Thursday, October 30, 2003
I am an avid movie-goer and enjoy all kinds, even silly ones. But, after seeing Intolerable Cruelty, I have to ask: Who wrote the movie review for it for Coast Weekly? And, more importantly, how did Intolerable Cruelty end up with the same four-star status as a movie like Whale Rider?
I went to see Intolerable Cruelty with an open mind, thinking it would be at the very least, since it had a four-star rating, cute and lighthearted. About halfway through the film, however, I felt increasingly unamused and dissatisfied.

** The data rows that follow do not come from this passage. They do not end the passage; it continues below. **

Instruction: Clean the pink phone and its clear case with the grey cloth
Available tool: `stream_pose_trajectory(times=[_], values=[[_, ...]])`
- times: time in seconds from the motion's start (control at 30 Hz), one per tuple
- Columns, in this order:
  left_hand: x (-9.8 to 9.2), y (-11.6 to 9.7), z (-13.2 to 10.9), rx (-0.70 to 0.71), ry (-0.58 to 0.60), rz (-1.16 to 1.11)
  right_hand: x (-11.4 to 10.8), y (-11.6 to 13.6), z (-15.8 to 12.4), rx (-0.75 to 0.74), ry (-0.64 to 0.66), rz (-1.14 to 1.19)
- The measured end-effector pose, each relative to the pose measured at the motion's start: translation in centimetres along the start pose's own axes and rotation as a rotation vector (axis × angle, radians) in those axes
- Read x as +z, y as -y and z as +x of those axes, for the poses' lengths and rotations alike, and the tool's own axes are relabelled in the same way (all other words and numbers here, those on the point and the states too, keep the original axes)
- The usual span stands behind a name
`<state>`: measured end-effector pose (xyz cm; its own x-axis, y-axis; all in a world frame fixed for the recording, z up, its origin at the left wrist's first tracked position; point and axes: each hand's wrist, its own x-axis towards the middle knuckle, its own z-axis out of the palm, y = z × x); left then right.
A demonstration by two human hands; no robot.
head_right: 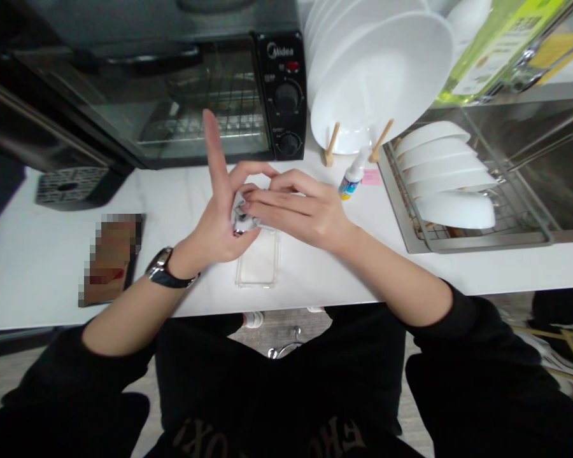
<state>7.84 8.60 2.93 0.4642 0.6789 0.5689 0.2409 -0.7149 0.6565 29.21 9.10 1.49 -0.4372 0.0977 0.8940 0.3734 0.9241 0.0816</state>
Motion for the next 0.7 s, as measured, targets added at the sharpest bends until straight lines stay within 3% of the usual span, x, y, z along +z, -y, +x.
stream_pose_trajectory(times=[0.1, 0.27, 0.37, 0.47, 0.63, 0.7], values=[[-0.3, -0.2, 0.1, 0.072, 0.096, -0.094, -0.3, -0.4, 0.7, 0.011, 0.067, -0.001], [-1.2, -0.3, 0.6, 0.050, 0.200, -0.113, -0.1, -0.2, 0.7, -0.015, 0.152, 0.055], [-1.4, -0.3, 0.8, -0.048, 0.213, -0.168, 0.3, -0.2, 0.5, -0.033, 0.146, 0.061], [-1.2, -0.4, 0.7, -0.105, 0.133, -0.153, 0.5, -0.4, 0.4, -0.024, 0.053, 0.029], [-1.1, -0.3, 0.4, 0.116, -0.130, 0.250, -0.4, -1.0, 0.8, 0.113, -0.077, -0.039], [-1.2, 0.1, 0.5, 0.056, -0.207, 0.227, -1.1, -1.2, 1.1, 0.160, -0.130, -0.117]])
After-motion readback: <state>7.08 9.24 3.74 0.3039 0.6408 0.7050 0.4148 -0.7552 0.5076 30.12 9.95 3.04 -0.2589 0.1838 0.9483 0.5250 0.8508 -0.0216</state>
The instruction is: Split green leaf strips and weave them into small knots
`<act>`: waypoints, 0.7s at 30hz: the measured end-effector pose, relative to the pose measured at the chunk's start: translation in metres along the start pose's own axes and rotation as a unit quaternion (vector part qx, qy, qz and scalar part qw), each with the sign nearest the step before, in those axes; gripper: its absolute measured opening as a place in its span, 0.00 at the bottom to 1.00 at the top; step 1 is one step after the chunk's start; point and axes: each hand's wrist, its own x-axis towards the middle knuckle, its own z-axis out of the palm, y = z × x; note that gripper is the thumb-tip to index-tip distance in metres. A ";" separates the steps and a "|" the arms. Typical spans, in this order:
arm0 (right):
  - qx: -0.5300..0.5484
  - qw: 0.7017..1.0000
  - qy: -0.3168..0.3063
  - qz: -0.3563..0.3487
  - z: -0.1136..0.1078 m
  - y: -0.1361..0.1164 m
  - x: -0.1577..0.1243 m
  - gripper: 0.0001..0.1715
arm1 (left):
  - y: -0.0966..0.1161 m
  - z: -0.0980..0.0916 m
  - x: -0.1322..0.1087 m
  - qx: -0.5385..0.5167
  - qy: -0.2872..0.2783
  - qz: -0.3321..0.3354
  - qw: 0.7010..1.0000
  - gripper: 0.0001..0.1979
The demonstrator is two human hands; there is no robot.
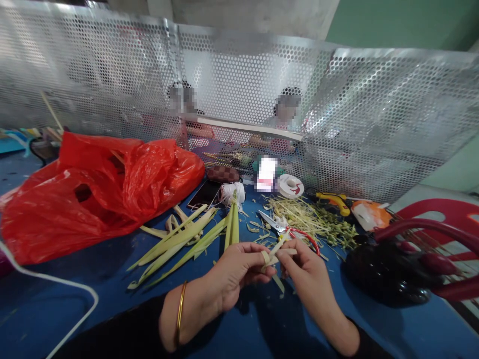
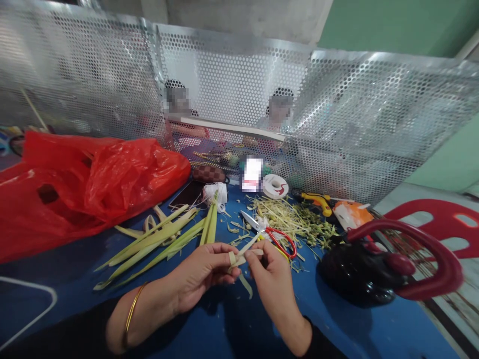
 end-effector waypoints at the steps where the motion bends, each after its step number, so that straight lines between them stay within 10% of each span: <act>1: -0.004 1.000 0.003 -0.003 -0.001 -0.001 0.000 0.13 | 0.000 0.000 0.000 0.003 -0.008 -0.004 1.000 0.06; 10: -0.153 0.982 -0.010 -0.108 -0.003 0.013 0.001 0.12 | 0.006 -0.006 0.002 -0.014 -0.016 0.002 1.000 0.06; 14: -0.374 0.848 0.073 -0.368 -0.015 0.018 0.006 0.19 | 0.015 -0.010 0.003 -0.066 -0.009 -0.007 0.998 0.05; 17: -0.419 0.723 0.022 -0.548 -0.025 0.013 0.008 0.18 | 0.018 -0.011 0.004 -0.080 -0.032 -0.019 0.996 0.03; 21: -0.410 0.668 -0.075 -0.617 -0.032 0.002 0.003 0.17 | 0.016 -0.010 0.004 -0.074 -0.056 -0.037 0.995 0.02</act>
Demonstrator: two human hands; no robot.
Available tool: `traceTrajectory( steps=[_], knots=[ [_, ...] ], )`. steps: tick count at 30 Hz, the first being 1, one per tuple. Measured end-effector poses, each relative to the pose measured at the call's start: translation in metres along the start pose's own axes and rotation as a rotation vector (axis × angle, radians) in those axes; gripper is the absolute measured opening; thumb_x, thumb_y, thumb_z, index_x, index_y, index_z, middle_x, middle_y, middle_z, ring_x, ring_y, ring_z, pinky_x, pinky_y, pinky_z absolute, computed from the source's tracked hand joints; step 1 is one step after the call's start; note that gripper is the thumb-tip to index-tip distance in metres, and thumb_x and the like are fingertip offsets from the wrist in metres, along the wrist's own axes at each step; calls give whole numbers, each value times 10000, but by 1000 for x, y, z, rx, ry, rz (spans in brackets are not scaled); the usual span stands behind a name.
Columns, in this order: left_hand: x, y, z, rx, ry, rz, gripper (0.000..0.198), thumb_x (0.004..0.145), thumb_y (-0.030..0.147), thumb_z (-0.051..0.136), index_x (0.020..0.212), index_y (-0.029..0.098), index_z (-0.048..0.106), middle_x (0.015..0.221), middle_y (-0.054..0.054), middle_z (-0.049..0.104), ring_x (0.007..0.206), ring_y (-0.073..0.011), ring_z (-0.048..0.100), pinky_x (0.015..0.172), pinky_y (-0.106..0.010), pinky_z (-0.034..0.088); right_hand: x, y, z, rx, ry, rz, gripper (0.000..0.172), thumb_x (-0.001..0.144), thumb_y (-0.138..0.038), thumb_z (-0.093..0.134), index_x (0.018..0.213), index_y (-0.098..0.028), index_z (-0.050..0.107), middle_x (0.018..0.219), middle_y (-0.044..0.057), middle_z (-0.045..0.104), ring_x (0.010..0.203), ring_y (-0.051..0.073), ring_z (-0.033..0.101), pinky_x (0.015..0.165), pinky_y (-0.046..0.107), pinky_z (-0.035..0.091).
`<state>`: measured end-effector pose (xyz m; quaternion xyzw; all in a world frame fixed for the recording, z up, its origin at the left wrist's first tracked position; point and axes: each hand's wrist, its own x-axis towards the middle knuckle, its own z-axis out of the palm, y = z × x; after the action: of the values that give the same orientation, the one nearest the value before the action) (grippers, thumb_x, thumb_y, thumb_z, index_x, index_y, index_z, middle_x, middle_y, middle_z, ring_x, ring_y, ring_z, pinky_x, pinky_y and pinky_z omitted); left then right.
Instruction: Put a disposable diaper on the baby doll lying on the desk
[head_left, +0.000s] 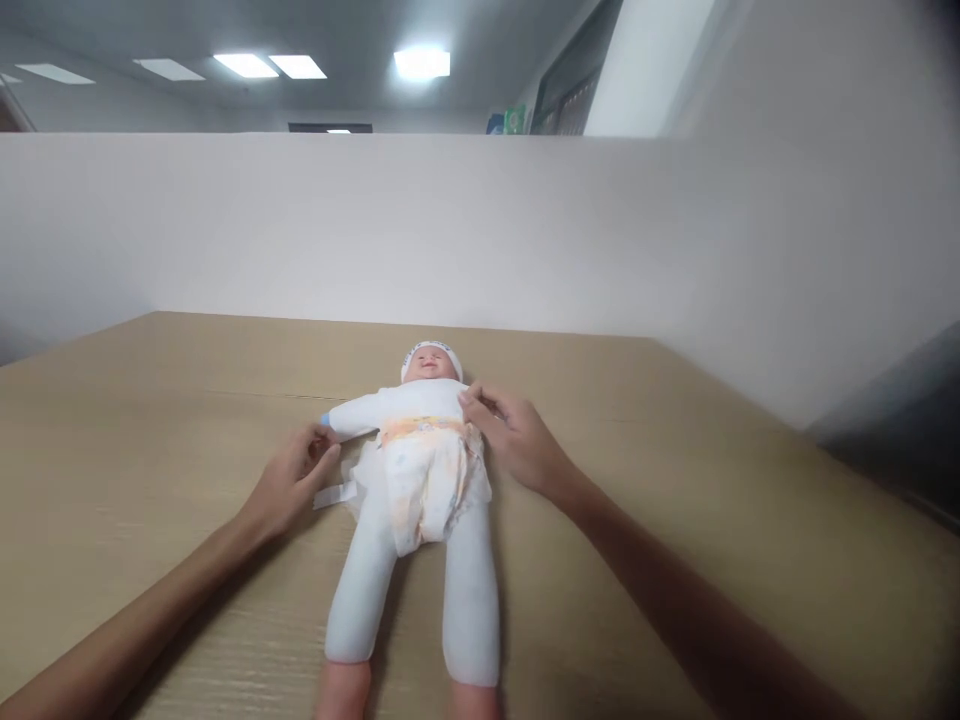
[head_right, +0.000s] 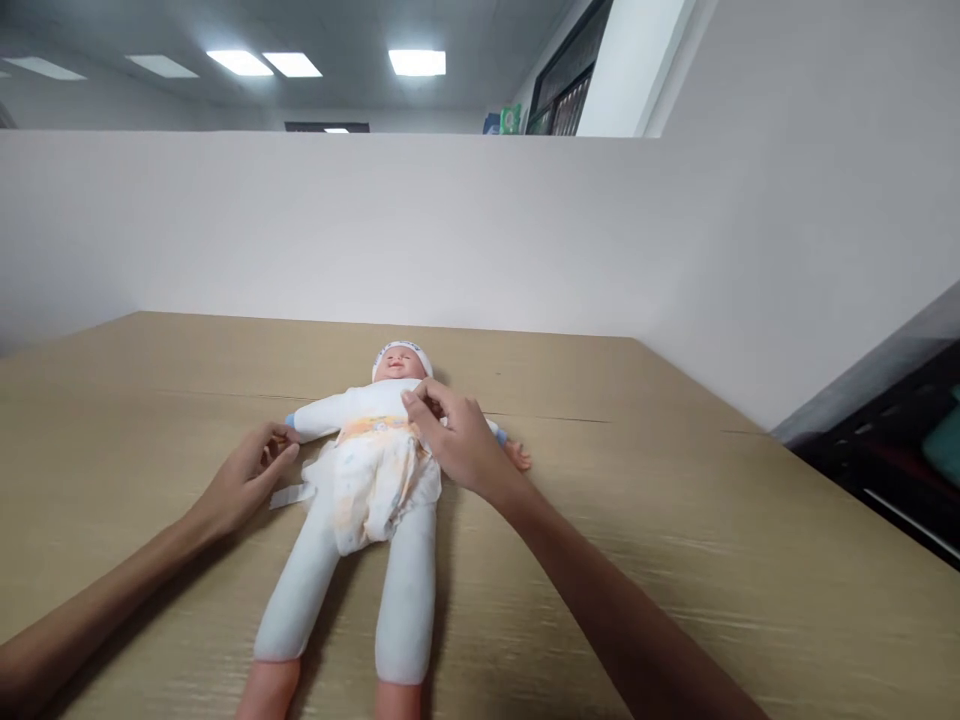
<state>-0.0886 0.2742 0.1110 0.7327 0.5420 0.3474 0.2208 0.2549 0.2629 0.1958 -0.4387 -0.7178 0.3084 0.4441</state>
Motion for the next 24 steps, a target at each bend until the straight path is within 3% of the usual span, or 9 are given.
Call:
traceTrajectory(
  steps=[5,7,10,14,19,24],
  knots=[
    [-21,-11,-3,231,-103,109,436,1058,662,553,1002,233,611,1038,-76,680,1013,-321,583,919,-435,418,11,-22,21,-213,-182,-238,220,1117,-397,579,1054,-227,705,1110,30,732,1081,215,643,987,337,452],
    [-25,-9,1,295,-117,126,440,1035,668,588,969,233,596,992,-69,664,994,-322,576,907,-441,405,21,-25,30,-272,-333,-327,213,1140,-383,574,1141,-244,735,1238,22,745,1235,219,634,1131,364,407],
    [-27,-9,7,251,-137,122,399,1016,620,633,972,225,594,976,-61,645,975,-312,571,891,-432,403,37,-24,44,-385,-575,-420,287,1161,-439,554,1223,-249,761,1305,39,747,1307,241,628,1196,419,366],
    [-23,-12,13,-84,-135,-28,368,1006,576,639,968,220,553,889,-30,595,836,-246,553,769,-368,404,51,-15,62,-512,-751,-471,280,1145,-397,576,1178,-231,799,1239,57,774,1221,264,649,1163,460,384],
    [-14,-5,20,-701,-123,-201,471,919,557,745,1112,235,460,843,28,582,717,-171,526,687,-304,388,55,-7,75,-655,-799,-484,266,1084,-330,618,965,-216,827,917,49,767,993,248,615,1102,469,395],
    [0,16,31,-882,0,-143,504,874,449,792,1232,221,521,854,37,586,809,-167,569,790,-302,447,57,-10,82,-745,-845,-516,201,1026,-280,651,951,-232,831,886,35,751,942,230,596,1064,439,409]
  ],
)
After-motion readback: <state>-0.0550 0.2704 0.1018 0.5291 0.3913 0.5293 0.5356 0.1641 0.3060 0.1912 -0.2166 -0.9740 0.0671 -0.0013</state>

It was reviewed in Coast Weekly as a "delightful comedy of modern manners." Expecting to see a modern-day comedy such as Dilbert Mann, I found Intolerable Cruelty completely devoid of the charm, innocence, and wholesomeness of that wonderful Cary Grant-Doris Day spoof. Instead, Intolerable Cruelty is a shallow depiction, disguised as humor, of our human downfalls: greed, deception, betrayal, superficiality, selfishness and corruption. In fact, sitting through Intolerable Cruelty was exactly what the title implies.
Danielle Dufayet | Monterey
Terrorism scares me, but what scares me even more is losing the basic civil liberties that make our country great. Our national security depends, above all else, on keeping our democracy strong. And there's no doubt in my mind that if we give the FBI the power--as we did in the Patriot Act--to monitor the books we borrow from the library and videos we rent from the video store, then we are weakening our democracy. This is exactly what terrorists want us to do.
I hope Congress repeals the Patriot Act, or at least nixes the worst parts of it as some congressional Democrats and Republicans have proposed.
Colin G. Gallagher | Monterey
I am an instructor who supervises physician assistant and nurse practitioner students from the Stanford Primary Care Associate Program training at Natividad Medical Center. The students train with the attending and resident physicians treating the families of Monterey County. They work in the family practice clinic, women's clinic, pediatric clinic, emergency room, surgery, inpatient medicine, HIV clinic and many other specialty areas of the hospital.
It is a varied, complete learning experience and the students not only learn medicine, they learn about dedication and quality health care provided to all. We specifically admit students who have a history of living in the area and working with medically underserved populations. The ultimate goal is to have graduates stay in the community to work with these same populations.
I have spent many days in the clinics with students and have seen first hand the kinds of patients and problems that are handled by the staff at Natividad Medical Center. They range from expectant mothers to elders with multiple complex medical problems. They include well-baby care and immunizations as well as life-threatening emergencies. They include patients who cannot speak English, patients who have no insurance, and patients who have not had access to medical care for many years.
The service that Natividad Medical Center provides is invaluable and cannot be replaced. It is critical to continue access to quality, affordable healthcare for those in the community. I urge you to vote "yes" on Measure Q.